Добровольно последовавшая

   Вот изба, где живет семья, добровольно последовавшая за своим поильцем-кормильцем на Сахалин.
   Они прибыли почти в одно и то же время: он – весной, семья – осенью девяносто пятого года.
   По сахалинским правилам его на первое время освободили от работ, «для домообзаводства».
   Как и большинство таких семей – если они приезжают с маленькими деньжонками, – они устроились сравнительно недурно.
   Купили у какого-то поселенца, выехавшего на материк, избенку, завели огородишко, есть корова, разводят чушек.
   По-сахалински, это совсем «слава Тебе, Господи».
   В избе грязновато, но домовито.
   Из-за ситцевых занавесей, закрывающих колоссальную постель, выглядывают детишки.

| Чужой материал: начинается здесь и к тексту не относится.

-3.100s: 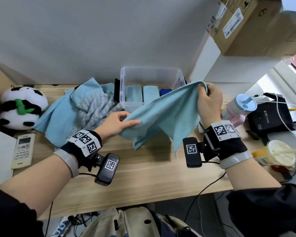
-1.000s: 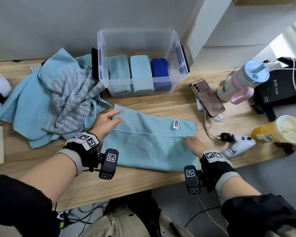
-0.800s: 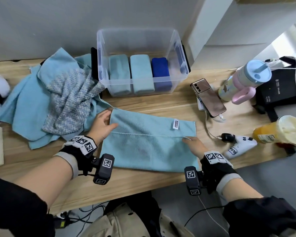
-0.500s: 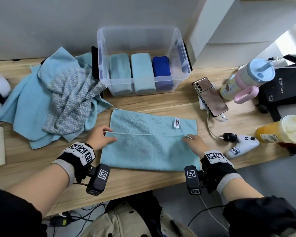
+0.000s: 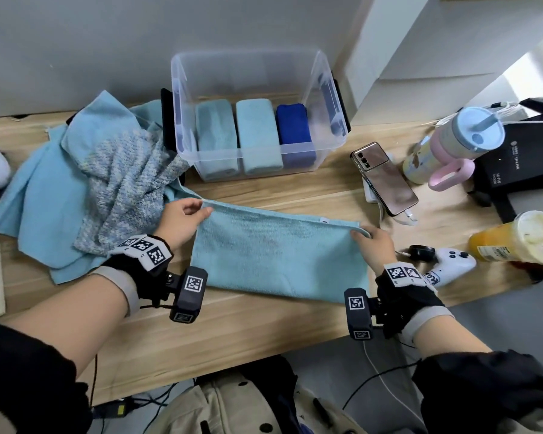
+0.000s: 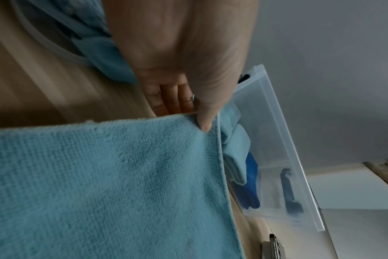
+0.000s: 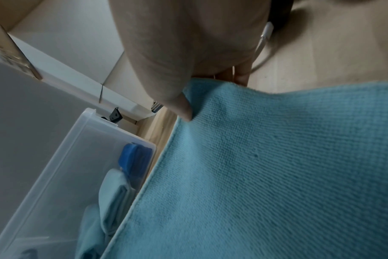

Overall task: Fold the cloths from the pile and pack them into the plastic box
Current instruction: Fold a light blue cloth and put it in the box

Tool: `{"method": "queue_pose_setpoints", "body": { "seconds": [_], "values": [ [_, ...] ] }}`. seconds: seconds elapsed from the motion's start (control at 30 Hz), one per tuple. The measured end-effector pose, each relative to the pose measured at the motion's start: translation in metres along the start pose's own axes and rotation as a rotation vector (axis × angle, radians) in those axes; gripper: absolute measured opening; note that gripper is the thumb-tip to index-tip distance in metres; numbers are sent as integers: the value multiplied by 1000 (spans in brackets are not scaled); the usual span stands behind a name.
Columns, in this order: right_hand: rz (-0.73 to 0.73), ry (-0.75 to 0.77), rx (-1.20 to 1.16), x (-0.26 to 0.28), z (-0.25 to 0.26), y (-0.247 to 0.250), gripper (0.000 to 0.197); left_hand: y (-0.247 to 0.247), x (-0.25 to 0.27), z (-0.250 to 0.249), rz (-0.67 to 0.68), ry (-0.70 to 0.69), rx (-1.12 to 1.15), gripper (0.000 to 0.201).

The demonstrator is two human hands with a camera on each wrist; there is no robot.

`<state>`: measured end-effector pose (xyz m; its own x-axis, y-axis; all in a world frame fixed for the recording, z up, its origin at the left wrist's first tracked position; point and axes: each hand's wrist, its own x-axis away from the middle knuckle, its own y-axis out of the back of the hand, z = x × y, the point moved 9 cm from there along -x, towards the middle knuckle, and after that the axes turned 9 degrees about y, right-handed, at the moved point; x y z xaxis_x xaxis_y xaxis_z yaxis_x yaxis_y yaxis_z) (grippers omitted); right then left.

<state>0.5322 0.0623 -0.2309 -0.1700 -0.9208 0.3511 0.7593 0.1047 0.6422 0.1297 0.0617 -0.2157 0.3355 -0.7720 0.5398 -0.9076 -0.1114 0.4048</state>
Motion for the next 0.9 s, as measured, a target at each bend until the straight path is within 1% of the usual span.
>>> {"method": "queue_pose_setpoints", "body": {
  "seconds": [0.1, 0.23, 0.3, 0.37, 0.43, 0.47, 0.57, 0.63, 0.67, 0.7, 0.73, 0.8, 0.83, 0.87, 0.9],
  "values": [
    [-8, -35, 35, -10, -1, -2, 12, -3, -15, 2, -51, 38, -11, 26],
    [-8, -69, 115, -16, -3, -6, 20, -10, -26, 11, -89, 102, -93, 34],
    [-65, -106, 151, -15, -4, -2, 24, -12, -25, 10, -95, 112, -145, 39],
    [-154, -153, 168, -13, -9, 4, 36, -14, -26, 11, -92, 139, -180, 41],
    [-181, -196, 179, -10, -13, 5, 43, -19, -27, 19, -30, 191, -231, 34],
    [-163, -221, 182, -9, -15, 3, 42, -21, -28, 23, 6, 209, -259, 29],
    [-45, -257, 210, -7, -19, -6, 29, -25, -23, 30, 73, 243, -316, 11],
    [-4, -242, 157, -5, -19, -11, 29, -20, -21, 34, 66, 259, -318, 8],
    [-6, -214, 101, -5, -18, -14, 32, -14, -19, 37, 56, 276, -340, 5],
    [-13, -170, 42, -5, -14, -17, 32, -10, -16, 40, 53, 287, -362, 7],
    [-16, -120, -16, -6, -9, -21, 29, -4, -14, 45, 46, 295, -385, 21],
    [10, -27, -141, -3, 7, -31, 16, 7, -5, 49, 16, 307, -497, 64],
    [37, 11, -198, -1, 14, -37, 14, 13, 0, 48, -18, 290, -570, 79],
    [60, 50, -235, 2, 23, -41, 14, 18, 6, 44, -54, 272, -641, 85],
    [79, 96, -257, 5, 34, -42, 13, 22, 12, 38, -92, 245, -703, 81]
  ]
}}
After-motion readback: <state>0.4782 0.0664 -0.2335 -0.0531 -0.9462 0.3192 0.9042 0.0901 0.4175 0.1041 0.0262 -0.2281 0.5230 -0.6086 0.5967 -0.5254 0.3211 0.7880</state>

   Не сахалинские, хмурые, забитые, мрачные детишки, а со светлыми льняными волосенками, веселыми, продувными глазишками.
   Видно, что дети хоть по крайней мере сыты.

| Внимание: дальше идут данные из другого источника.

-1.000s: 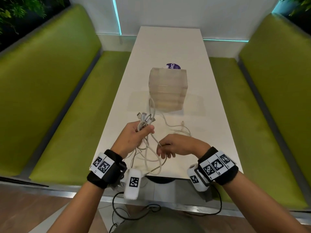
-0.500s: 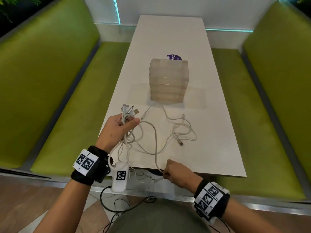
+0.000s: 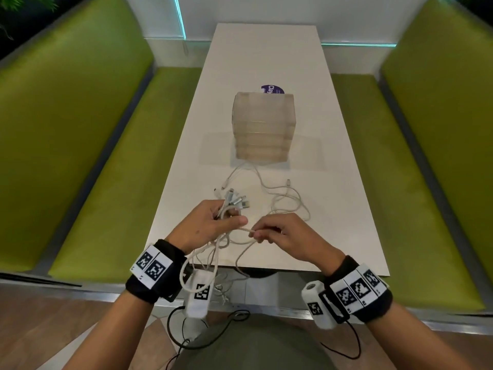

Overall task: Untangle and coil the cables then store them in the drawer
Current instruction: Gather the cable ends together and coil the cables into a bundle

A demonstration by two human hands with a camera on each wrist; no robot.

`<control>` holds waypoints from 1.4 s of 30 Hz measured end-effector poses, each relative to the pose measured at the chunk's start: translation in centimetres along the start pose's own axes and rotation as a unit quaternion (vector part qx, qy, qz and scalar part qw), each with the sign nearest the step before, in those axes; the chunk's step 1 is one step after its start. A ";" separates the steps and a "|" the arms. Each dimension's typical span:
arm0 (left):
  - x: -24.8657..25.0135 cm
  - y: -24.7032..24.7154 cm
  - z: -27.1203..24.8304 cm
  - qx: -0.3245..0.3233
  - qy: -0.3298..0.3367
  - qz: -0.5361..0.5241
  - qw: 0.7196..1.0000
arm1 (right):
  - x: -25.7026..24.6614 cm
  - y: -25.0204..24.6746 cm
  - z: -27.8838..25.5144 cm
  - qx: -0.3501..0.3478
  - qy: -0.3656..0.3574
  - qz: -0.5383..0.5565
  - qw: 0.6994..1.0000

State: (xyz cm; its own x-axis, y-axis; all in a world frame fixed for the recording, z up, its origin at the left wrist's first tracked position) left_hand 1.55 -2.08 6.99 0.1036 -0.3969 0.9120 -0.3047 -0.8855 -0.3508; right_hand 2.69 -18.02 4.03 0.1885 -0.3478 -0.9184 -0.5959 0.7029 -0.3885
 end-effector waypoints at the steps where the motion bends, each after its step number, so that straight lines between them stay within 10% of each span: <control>1: 0.0 -0.5 0.0 0.028 -0.001 -0.014 1.000 | 0.9 0.3 -0.1 -0.031 0.030 -0.014 0.999; 9: -1.0 -4.5 0.1 0.159 0.009 -0.134 0.978 | 9.6 3.3 -3.7 -0.251 0.236 -0.197 0.918; 13: -0.7 -3.2 0.2 0.132 0.006 -0.125 0.983 | 8.5 1.7 -2.1 -0.131 0.208 -0.210 0.946; 17: -0.1 -0.7 0.6 0.078 0.010 -0.094 0.992 | 1.4 -0.1 -0.3 0.062 0.056 0.036 0.996; 23: 0.3 0.0 0.5 0.048 0.024 -0.077 0.996 | -1.9 -0.1 0.5 0.089 0.019 0.142 0.986; 32: -0.8 -4.0 1.1 0.136 0.030 -0.265 0.954 | 8.4 4.9 -2.4 -0.211 0.130 -0.141 0.959; 37: -1.1 -2.5 1.6 0.102 0.017 -0.285 0.953 | 9.9 1.9 -0.4 -0.011 0.190 -0.076 0.979; 42: -1.3 -2.5 2.0 0.093 0.001 -0.308 0.947 | 11.6 -2.2 1.3 0.154 0.277 -0.162 0.935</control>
State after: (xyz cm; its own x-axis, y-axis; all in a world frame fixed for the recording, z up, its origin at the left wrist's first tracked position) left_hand 4.09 0.11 6.28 0.2059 0.2098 0.9558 -0.0139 -0.9760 0.2173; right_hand 7.24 -22.77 -5.83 -0.1644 -0.7808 -0.6028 -0.3091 0.6211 -0.7202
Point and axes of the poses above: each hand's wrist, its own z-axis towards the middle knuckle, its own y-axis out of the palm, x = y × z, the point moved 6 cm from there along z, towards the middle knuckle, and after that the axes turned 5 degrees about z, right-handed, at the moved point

   Хозяина нет дома, ушел в тайгу отбывать каторжную работу, таскать бревна. Хозяйка дома работает и, видимо, чем-то сильно раздражена.
   – Здравствуйте, хозяюшка.
   – Здравствуй, добрый человек. Спасибо хоть на добром слове, что доброе слово сказал. А то здесь, окромя «подлеца» да «мерзавца», и слов других нет. Только день-деньской и слышишь: подлят да мерзавят. Живой бы в землю легла, чтобы ушеньки мои не слышали. Сторона тоже, чтобы пусто ей было. Чтобы ей, окромя святых икон, скрозь землю провалиться. Господи, прости меня, грешницу! Милости просим присесть.

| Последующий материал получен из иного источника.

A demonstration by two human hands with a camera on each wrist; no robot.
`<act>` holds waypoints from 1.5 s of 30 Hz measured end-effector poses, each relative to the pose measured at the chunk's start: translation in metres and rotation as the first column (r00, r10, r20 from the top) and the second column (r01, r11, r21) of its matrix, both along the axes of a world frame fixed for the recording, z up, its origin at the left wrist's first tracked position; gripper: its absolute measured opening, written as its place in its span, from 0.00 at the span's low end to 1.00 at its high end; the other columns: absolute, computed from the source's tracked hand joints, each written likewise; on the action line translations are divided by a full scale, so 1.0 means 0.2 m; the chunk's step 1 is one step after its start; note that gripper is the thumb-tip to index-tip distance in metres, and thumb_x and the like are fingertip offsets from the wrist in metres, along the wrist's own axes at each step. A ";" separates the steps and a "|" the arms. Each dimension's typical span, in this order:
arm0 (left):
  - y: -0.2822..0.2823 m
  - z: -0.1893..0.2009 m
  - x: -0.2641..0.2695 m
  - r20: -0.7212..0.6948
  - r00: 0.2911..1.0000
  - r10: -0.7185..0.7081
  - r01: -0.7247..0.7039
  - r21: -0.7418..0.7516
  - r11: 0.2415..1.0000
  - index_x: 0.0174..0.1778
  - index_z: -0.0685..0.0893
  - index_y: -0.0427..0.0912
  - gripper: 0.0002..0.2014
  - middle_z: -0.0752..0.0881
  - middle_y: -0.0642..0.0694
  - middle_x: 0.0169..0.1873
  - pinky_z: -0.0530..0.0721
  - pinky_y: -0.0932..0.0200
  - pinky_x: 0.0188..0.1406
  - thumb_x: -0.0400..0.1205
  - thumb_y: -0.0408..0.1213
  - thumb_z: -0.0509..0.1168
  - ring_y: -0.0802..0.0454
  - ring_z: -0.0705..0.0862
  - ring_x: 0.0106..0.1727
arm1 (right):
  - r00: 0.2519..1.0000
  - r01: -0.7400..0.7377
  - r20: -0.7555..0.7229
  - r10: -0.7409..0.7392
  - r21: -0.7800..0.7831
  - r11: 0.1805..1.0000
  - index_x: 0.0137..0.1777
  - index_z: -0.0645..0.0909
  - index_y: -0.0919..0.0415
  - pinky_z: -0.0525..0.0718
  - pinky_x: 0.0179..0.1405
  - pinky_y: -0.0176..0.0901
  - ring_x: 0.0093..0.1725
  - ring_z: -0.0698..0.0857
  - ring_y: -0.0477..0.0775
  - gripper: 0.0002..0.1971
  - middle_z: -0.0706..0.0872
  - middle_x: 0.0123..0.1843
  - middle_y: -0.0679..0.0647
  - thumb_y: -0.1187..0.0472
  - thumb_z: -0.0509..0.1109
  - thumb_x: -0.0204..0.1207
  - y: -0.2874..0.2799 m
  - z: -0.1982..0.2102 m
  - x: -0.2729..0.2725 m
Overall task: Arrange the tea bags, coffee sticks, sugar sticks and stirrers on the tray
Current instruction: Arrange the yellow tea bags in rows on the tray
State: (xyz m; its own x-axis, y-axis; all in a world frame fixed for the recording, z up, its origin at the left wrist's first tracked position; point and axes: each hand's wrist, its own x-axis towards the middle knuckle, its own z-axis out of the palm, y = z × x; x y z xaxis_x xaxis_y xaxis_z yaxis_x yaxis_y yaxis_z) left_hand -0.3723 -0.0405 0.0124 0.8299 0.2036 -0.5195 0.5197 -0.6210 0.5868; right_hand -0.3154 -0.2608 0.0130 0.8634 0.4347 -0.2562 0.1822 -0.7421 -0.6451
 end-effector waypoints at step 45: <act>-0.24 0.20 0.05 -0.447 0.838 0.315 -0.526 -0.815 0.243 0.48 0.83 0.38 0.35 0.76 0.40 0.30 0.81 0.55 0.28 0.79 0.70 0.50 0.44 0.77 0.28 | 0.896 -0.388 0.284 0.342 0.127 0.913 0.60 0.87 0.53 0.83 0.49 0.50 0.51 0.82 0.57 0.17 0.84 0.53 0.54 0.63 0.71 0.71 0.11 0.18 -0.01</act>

   – Что, тетка, ужли так Сахалином недовольна?
   – Да чем тут довольной-то быть, прости, Господи! Этаку даль ехали. Этакое добро-то везли – деньги. Последнее добро попродали. Копленое, береженое тратишь. В этакой-то глуши. Господи!
   Баба принялась утирать слезы.
   – Что ж теперь делать! Зачем ехала?
   – Отчего едут? От страму, от стыда, – все в глаза тычут: «Муж каторжный, муж каторжный!» Побежишь куда глаза глядят от этакой жисти проклятой. Опять же мой душегуб с дороги пишет: больно хорошо, дом дают, лошадь, корову, свиней, – живи только! Никто, как он, подлый, чтоб мои слезы всю жизнь его окаянную, весь век отзывались, аспиду каторжному! Все он, ничего путем не узнавши, отписал. Нешто бы я, когда б знала, поехала! В этаку-то глушь! Ни тебе лета, ни тебе ведрышка, ни тебе дождичка вовремя! Господи!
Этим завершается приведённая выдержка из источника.